Washington spielt Atom-Eingeständnis herunter
publiziert: Freitag, 25. Apr 2003 / 17:55 Uhr

Peking - Die US-Regierung spielt das angebliche Eingeständnis Nordkoreas, Atomwaffen zu besitzen, herunter. US-Präsident George W. Bush warf Nordkorea vor, in das alte Erpressungsspiel zurückzuverfallen.

George W. Bush warf Nordkorea vor, in das alte Erpressungsspiel zurückzuverfallen.
George W. Bush warf Nordkorea vor, in das alte Erpressungsspiel zurückzuverfallen.
Nordkorea hatte bei den Gesprächen in Peking erstmals den Besitz von Atomwaffen zugegeben. Südkorea reagierte entsetzt. Aussenminister Yoon Young Kwan warnte vor einer ernsthaften Bedrohung für den Frieden in der Region, falls Nordkorea tatsächlich im Besitz von Atomwaffen sei.

Sie haben zugegeben, was wir immer wussten - dass sie Atomwaffen haben. Das schockiert uns nicht, sagte ein ranghoher US-Vertreter in Washington. Nach Angaben von Aussenminister Colin Powell hält Bush die Hoffnung auf eine friedliche Lösung des Konflikts aufrecht, es würden aber alle Optionen geprüft.

Verteidigungsminister Donald Rumsfeld hatte in einem internen Denkanstoss schon vor den Gesprächen in Peking für einen Regimewechsel in Pjöngjang plädiert. Regimewechsel war auch die Politik der US-Regierung in Bezug auf Irak.

Die USA liessen sich nicht durch Drohungen einschüchtern, sagte Bush in einen Interview mit dem Fernsehsender NBC. Nordkorea spiele das alte Erpressungsspiel. Das gibt uns Gelegenheit, den Nordkoreanern und der Welt klarzumachen, dass wir uns nicht bedrohen lassen, sagte Bush.

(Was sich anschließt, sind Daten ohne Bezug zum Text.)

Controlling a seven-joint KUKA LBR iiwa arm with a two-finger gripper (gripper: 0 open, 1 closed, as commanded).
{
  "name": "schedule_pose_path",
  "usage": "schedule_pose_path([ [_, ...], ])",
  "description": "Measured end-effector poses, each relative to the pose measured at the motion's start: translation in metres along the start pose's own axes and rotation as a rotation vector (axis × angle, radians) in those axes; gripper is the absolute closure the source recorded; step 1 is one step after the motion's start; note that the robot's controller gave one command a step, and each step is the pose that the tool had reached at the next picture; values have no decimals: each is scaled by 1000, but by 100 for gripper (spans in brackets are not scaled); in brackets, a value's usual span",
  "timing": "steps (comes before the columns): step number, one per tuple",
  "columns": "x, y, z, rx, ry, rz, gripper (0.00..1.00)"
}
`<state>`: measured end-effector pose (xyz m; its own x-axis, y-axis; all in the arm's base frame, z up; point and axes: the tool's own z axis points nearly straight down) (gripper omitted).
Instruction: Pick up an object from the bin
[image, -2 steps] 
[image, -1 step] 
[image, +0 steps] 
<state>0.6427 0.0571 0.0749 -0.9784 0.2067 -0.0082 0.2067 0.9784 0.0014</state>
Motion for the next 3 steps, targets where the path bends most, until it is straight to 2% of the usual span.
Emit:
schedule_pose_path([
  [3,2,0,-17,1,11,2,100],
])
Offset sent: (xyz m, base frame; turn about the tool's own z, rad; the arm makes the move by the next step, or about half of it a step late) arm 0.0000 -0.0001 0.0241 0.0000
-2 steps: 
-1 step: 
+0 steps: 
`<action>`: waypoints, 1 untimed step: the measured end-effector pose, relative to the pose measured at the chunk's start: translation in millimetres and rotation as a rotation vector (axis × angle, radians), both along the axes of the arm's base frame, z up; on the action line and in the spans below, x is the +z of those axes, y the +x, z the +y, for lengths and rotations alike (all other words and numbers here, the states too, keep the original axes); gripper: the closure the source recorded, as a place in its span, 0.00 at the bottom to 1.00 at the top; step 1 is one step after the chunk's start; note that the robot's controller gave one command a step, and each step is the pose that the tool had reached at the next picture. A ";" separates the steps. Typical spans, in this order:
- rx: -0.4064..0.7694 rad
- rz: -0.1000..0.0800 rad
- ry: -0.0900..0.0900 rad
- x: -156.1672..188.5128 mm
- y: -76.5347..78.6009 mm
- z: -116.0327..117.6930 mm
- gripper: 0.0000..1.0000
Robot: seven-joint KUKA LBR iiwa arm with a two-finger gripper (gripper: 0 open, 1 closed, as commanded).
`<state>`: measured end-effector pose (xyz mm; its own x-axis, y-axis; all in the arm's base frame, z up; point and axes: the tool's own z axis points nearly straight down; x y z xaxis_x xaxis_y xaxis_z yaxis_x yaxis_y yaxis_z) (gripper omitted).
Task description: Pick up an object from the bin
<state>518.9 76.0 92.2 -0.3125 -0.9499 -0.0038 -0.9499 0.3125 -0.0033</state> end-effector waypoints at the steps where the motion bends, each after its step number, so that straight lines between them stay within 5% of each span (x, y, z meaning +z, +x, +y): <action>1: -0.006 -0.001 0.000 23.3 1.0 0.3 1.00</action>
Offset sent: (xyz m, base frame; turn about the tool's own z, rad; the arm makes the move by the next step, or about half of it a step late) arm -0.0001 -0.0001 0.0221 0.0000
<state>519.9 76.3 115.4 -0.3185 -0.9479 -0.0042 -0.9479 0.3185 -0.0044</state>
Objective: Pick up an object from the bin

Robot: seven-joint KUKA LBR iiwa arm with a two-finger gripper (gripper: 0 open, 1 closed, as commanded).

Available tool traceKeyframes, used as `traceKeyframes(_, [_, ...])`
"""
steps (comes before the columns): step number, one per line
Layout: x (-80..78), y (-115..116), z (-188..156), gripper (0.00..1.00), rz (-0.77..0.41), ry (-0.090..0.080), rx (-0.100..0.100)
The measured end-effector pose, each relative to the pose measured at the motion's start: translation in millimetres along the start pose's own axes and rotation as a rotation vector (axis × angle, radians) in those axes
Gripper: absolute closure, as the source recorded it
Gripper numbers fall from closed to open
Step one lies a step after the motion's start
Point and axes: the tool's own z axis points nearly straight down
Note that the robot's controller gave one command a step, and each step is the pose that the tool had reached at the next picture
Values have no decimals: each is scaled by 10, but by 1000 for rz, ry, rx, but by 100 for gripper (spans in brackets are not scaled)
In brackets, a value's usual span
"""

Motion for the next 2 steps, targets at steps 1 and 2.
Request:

Trotz unverändert gegensätzlicher Positionen sprach der chinesische Aussenminister Li Zhaoxing von einem guten Anfang, berichtete die amtliche Nachrichtenagentur Xinhua. Die Beteiligten seien übereingekommen, wegen weiterer Gespräche über diplomatische Kanäle in Kontakt zu bleiben, sagte er.

Die gespräche in Peking war der erste direkte Kontakt seit Ausbruch der Krise um die Wiederaufnahme des nordkoreanischen Atomprogramms vor einem halben Jahr. Im Mai werden Südkoreas Präsident Roh Moo Hyun und der japanische Premierminister Junichiro Koizumi in Washington erwartet.